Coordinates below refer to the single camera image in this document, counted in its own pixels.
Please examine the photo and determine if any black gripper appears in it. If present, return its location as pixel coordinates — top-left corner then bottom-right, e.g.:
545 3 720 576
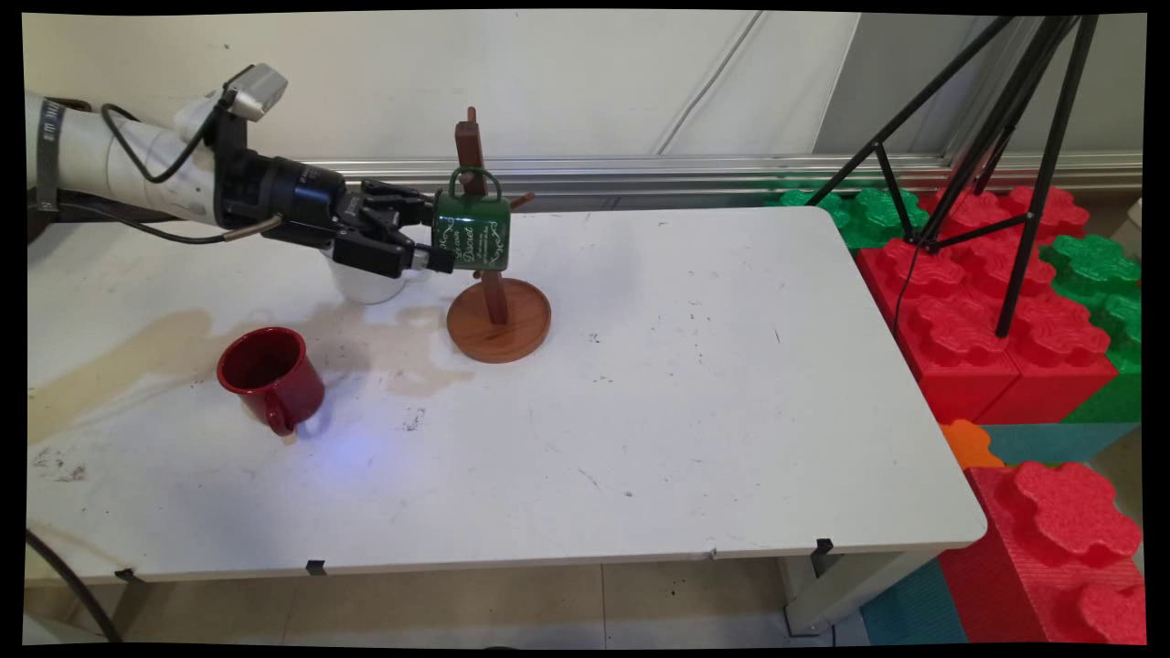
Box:
245 154 456 281

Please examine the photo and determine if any brown wooden mug tree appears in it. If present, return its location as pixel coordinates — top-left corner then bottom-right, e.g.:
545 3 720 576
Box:
446 107 553 365

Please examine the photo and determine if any black strap with white print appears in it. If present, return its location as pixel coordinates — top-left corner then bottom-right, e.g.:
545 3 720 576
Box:
34 98 70 214

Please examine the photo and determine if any white enamel mug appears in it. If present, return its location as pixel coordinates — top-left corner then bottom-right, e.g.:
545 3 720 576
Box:
322 245 431 306

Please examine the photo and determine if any white table leg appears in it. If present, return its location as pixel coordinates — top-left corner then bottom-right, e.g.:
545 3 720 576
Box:
777 547 953 637

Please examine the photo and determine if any black cable with silver plug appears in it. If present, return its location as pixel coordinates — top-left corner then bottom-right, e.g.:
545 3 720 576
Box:
55 195 286 247

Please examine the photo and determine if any green foam block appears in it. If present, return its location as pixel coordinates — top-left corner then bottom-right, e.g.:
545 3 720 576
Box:
766 186 931 250
1039 234 1143 424

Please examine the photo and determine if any black tripod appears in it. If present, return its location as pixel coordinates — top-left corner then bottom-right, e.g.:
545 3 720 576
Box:
804 14 1101 340

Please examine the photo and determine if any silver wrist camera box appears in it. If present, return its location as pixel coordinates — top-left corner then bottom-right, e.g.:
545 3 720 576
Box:
223 63 290 123

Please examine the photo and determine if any white wall conduit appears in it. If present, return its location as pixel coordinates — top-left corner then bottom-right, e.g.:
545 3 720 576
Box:
653 11 765 155

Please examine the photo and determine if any black looped camera cable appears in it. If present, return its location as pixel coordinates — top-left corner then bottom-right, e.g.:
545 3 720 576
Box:
100 101 226 185

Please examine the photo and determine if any orange foam block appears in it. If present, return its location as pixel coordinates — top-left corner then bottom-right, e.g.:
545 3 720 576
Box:
939 419 1005 472

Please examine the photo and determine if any large red foam block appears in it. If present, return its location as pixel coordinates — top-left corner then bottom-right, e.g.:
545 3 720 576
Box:
937 460 1147 646
854 235 1119 427

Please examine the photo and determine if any teal foam block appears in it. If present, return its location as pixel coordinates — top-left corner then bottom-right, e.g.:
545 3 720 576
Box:
982 421 1140 468
859 557 969 646

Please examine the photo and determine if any aluminium wall rail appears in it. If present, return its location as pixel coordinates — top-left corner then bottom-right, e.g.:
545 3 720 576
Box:
302 152 1143 214

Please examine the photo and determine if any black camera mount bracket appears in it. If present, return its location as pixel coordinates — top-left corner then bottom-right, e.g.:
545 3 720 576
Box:
210 87 251 231

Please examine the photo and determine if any green mug with white print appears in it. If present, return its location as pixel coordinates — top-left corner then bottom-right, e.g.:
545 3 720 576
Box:
431 167 512 273

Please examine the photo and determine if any black floor cable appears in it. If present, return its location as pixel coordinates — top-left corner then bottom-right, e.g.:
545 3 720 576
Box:
26 528 123 644

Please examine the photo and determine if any red enamel mug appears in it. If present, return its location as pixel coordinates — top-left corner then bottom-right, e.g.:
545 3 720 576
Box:
217 326 326 438

PROBLEM TO SOLVE: Pictures aside, the material must be written out word for word.

WRITTEN SOLUTION:
Coordinates below refer to the single camera image in this document, counted in its own pixels.
Please examine the photo and determine if any black gripper appears in it. If present, return its location as pixel coordinates — top-left corner then bottom-right, e.g.:
545 3 720 576
Box:
245 154 456 281

Please examine the photo and determine if any brown wooden mug tree appears in it. If present, return its location as pixel coordinates — top-left corner then bottom-right, e.g.:
545 3 720 576
Box:
446 107 553 365

Please examine the photo and determine if any black strap with white print appears in it. If present, return its location as pixel coordinates — top-left corner then bottom-right, e.g.:
545 3 720 576
Box:
34 98 70 214

Please examine the photo and determine if any white enamel mug appears in it. If present, return its location as pixel coordinates — top-left corner then bottom-right, e.g.:
545 3 720 576
Box:
322 245 431 306

Please examine the photo and determine if any white table leg appears in it. If present, return its location as pixel coordinates — top-left corner then bottom-right, e.g.:
545 3 720 576
Box:
777 547 953 637

Please examine the photo and determine if any black cable with silver plug appears in it. If present, return its location as pixel coordinates — top-left corner then bottom-right, e.g.:
545 3 720 576
Box:
55 195 286 247

Please examine the photo and determine if any green foam block appears in it. If present, return its location as pixel coordinates — top-left corner then bottom-right, e.g.:
545 3 720 576
Box:
766 186 931 250
1039 234 1143 424

Please examine the photo and determine if any black tripod appears in it. If present, return its location as pixel coordinates — top-left corner then bottom-right, e.g.:
545 3 720 576
Box:
804 14 1101 340

Please examine the photo and determine if any silver wrist camera box appears in it. If present, return its location as pixel coordinates — top-left corner then bottom-right, e.g.:
545 3 720 576
Box:
223 63 290 123

Please examine the photo and determine if any white wall conduit appears in it. If present, return its location as pixel coordinates — top-left corner then bottom-right, e.g.:
545 3 720 576
Box:
653 11 765 155

Please examine the photo and determine if any black looped camera cable appears in it. If present, return its location as pixel coordinates — top-left corner then bottom-right, e.g.:
545 3 720 576
Box:
100 101 226 185

Please examine the photo and determine if any orange foam block appears in it. If present, return its location as pixel coordinates — top-left corner then bottom-right, e.g.:
545 3 720 576
Box:
939 419 1005 472

Please examine the photo and determine if any large red foam block appears in it. If present, return its location as pixel coordinates — top-left corner then bottom-right, e.g.:
545 3 720 576
Box:
937 460 1147 646
854 235 1119 427

Please examine the photo and determine if any teal foam block appears in it. If present, return its location as pixel coordinates — top-left corner then bottom-right, e.g.:
545 3 720 576
Box:
982 421 1140 468
859 557 969 646

Please examine the photo and determine if any aluminium wall rail appears in it. If present, return its location as pixel coordinates — top-left corner then bottom-right, e.g.:
545 3 720 576
Box:
302 152 1143 214

Please examine the photo and determine if any black camera mount bracket appears in it. If present, return its location as pixel coordinates — top-left corner then bottom-right, e.g.:
545 3 720 576
Box:
210 87 251 231

Please examine the photo and determine if any green mug with white print appears in it. If present, return its location as pixel coordinates — top-left corner then bottom-right, e.g.:
545 3 720 576
Box:
431 167 512 273

Please examine the photo and determine if any black floor cable appears in it. If present, return its location as pixel coordinates — top-left corner then bottom-right, e.g.:
545 3 720 576
Box:
26 528 123 644

Please examine the photo and determine if any red enamel mug appears in it. If present, return its location as pixel coordinates — top-left corner then bottom-right, e.g.:
545 3 720 576
Box:
217 326 326 438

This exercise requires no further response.